Some later historians have tried to demonstrate Grigórios’ involvement with the rising; this would enhance his standing as a Greek patriot but would also, of course, go some way to justify his execution. Their main evidence is a letter of July 1819 from Grigórios to Petrobey Mavromichális, commending his plan to establish a school in the Mani and sending a contribution to it of 45,000 piastres. It is suggested that ‘school’ was simply the Philikí Etería’s code for ‘revolution’, and that this was the purpose for which the society’s agent Perrevós used the money. Donations to the Philikí Etería were often disguised as contributions to schools, but it is only speculation that Grigórios was using ‘school’ in this coded sense, and many schools were in fact founded in the years before the revolution. Neither Grigórios’ Greek supporters nor his Turkish accusers have ever convincingly demonstrated his secret support for his compatriots’ revolt.

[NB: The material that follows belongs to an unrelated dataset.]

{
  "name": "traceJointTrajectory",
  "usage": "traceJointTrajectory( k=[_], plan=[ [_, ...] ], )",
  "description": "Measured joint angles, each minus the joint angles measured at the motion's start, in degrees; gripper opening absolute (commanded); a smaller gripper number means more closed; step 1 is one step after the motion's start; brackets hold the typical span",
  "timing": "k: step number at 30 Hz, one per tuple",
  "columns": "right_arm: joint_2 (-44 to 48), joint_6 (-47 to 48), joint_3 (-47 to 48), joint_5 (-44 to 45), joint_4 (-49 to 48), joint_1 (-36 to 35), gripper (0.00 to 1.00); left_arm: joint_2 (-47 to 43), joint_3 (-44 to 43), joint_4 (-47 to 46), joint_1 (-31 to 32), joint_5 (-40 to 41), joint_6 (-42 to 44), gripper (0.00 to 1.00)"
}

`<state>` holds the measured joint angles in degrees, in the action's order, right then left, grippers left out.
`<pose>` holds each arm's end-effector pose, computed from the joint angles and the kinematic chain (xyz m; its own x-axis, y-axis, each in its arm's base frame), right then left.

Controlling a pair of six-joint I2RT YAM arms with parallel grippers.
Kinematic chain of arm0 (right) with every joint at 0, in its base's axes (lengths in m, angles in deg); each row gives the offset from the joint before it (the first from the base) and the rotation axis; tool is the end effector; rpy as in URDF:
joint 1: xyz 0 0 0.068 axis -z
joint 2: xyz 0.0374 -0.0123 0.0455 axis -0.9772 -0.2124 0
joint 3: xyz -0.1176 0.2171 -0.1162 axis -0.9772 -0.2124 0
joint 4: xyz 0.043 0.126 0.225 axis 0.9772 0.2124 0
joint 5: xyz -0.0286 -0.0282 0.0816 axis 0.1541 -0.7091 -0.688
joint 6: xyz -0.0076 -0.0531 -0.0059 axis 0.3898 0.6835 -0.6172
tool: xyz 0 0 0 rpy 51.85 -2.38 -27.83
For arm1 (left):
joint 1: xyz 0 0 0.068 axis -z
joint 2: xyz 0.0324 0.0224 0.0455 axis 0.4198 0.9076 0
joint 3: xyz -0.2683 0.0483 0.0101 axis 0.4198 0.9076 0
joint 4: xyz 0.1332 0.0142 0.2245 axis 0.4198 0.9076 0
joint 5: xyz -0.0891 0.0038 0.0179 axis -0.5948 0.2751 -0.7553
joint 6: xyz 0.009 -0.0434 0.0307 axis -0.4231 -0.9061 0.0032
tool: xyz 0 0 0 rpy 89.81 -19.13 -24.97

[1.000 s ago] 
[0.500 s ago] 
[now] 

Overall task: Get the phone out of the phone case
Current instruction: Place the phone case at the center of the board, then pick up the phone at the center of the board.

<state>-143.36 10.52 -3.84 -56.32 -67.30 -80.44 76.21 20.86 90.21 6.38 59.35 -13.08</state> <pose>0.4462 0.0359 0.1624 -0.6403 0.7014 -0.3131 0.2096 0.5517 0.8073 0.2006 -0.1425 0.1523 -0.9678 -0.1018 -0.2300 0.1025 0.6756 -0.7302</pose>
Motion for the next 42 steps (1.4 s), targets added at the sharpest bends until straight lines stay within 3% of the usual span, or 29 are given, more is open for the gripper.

Was the object of Grigórios’ execution simply to intimidate the Greeks into submission? If so, the action was ill judged: the patriarch had so distanced himself from the revolution in his public pronouncements that his death could hardly be seen as a blow to it. The Greek reaction seems to have been neither fear nor outrage but, surprisingly, indifference. There is very little reference to his execution in the memoirs of the participants, and Grigórios’ old friend Bishop Yermanós makes no mention of it at all. Another possible explanation might be that the Ottoman authorities wanted a more compliant figure on the patriarchal throne. But Grigórios could hardly have done more to carry out their wishes, and when his successor Evyénios was called on for another denunciation of the Greeks in August 1821 he could only attempt to outfawn the obsequious words of Grigórios, condemning the Greeks’ ‘weakness and madness’ in opposing ‘this invincible Government which has ever loved and cherished all alike’.13

The most likely interpretation is that among the Sultan’s advisers there was a continuing conflict between hawks and doves, and that the patriarch’s execution represented a token victory for the hawks. According to Finlay, Mahmud had by now come to distrust two of the apparent doves, ‘both Halet Effendi, hitherto his favourite minister, and Benderli Ali, his grand-vizier, whom he considered too favourable to the Greeks and too fearful of Russia’.14 Halet Effendi, who memorably compared Mahmud with the mole, the tortoise and the scorpion, was a cautious conservative, protecting the traditional status of both the janissaries and the Greek phanariots. He later fell from favour, and was executed at the end of the following year. Benderli Ali lost his post of grand vizier a few weeks after the patriarch’s death, and under his successor the executions of Greek clergy and other leaders immediately intensified. It is possible that Benderli Ali’s visit to view the patriarch’s corpse, ascribed by some to triumphalism, was actually an indication of regret. It was part of Mahmud’s policy throughout his reign to control the factions that surrounded him by giving first one and then the other a freer hand. On this interpretation the execution of the patriarch was a demonstration by the newly installed hawks in the Sultan’s inner circle of advisers that they would stop at nothing to crush the Greek rebellion, even the killing of the titular head of the Greek community without trial and without producing evidence of guilt, and despite the lip-service he had paid to the Ottoman government. Insofar as they considered the Russian response, they reckoned, on this scenario, that they could get away with it – as, in the event, they did.